4. Simulating Clock Jitter
Clock jitter — tiny, unpredictable timing fluctuations in clock edges — is a key real-world defect that designers must simulate to fully evaluate our clock and data recovery(CDR) method’s resilience. At high rates, jitter can severely impact data sampling reliability
In our testbench, we add jitter only on the transmitter’s internal clock. The transmitter clock ties directly to the data stream (s_data_tx), making it the most realistic point to inject timing noise. Meanwhile, the receiver must recover a stable clock despite these irregularities — the core challenge of any CDR system.
The following code illustrates the application of jitter to the TX clock:
begin
tx_clk_driving_p = process::self();
forever # cfg.half_period begin : tx_internal_clk_driving
// * Adding some clock drift
if (cfg.has_clock_drift) begin
if (!std::randomize(clock_drift) with {
clock_drift inside {[0 : cfg.half_period * `CLOCK_JITTER_PERCENTAGE]};
})
`uvm_fatal(get_full_name(), "Couldn't randomize CLOCK_DRIFT")
# clock_drift;
end
vif.tx_internal_clk <= !vif.tx_internal_clk;
end
end
In our simulation, we limit the maximum clock jitter to 20% of the half clock period using the constraint from above.
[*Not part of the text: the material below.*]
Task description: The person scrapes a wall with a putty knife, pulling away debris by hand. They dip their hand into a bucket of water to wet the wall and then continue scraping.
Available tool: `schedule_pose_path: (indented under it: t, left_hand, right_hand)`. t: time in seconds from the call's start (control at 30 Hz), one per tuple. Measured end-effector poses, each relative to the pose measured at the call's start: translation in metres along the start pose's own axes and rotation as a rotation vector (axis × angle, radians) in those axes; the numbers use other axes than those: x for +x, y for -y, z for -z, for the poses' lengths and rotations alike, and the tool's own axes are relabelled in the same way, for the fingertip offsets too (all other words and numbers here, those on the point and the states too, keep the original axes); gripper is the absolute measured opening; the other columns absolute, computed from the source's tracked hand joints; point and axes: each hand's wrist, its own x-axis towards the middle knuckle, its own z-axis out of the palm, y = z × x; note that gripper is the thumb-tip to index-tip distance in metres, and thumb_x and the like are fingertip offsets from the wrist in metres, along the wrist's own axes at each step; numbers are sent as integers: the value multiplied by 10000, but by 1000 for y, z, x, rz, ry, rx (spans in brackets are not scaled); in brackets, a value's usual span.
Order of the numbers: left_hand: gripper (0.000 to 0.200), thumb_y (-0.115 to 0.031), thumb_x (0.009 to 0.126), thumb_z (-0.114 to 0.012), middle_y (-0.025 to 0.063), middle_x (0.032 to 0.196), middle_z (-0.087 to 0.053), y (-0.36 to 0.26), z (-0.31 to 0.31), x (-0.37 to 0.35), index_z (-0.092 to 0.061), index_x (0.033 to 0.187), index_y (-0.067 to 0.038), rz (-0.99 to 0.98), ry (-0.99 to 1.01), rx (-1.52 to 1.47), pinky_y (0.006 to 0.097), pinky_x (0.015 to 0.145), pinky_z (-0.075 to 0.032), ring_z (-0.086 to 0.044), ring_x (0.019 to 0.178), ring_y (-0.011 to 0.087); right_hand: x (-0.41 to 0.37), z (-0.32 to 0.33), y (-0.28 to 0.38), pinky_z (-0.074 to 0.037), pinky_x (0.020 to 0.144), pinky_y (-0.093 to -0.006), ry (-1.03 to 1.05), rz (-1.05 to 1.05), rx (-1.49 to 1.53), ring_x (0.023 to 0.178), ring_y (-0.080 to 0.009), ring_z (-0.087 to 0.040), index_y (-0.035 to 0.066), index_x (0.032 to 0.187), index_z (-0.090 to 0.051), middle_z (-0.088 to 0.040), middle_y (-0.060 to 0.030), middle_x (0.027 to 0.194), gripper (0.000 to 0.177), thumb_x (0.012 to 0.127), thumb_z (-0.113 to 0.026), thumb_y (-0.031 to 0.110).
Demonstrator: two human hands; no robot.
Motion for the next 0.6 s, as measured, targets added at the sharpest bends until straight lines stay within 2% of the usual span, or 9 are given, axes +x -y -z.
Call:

In real high-speed communication systems, jitter above about 20% of the clock period(Fig. 8) usually causes serious problems for accurate data sampling. When jitter gets too large, the clock edges can shift too close to the data transitions, which leads to more sampling errors, corrupted bits, and potentially a complete failure to recover the data.
We replicate difficult but yet controllable situations for our clock recovery algorithm by capping jitter within this range. Meaningful data recovery would be impossible if jitter were permitted to go beyond this threshold since the receiver would find it difficult, if not impossible, to properly align its clock.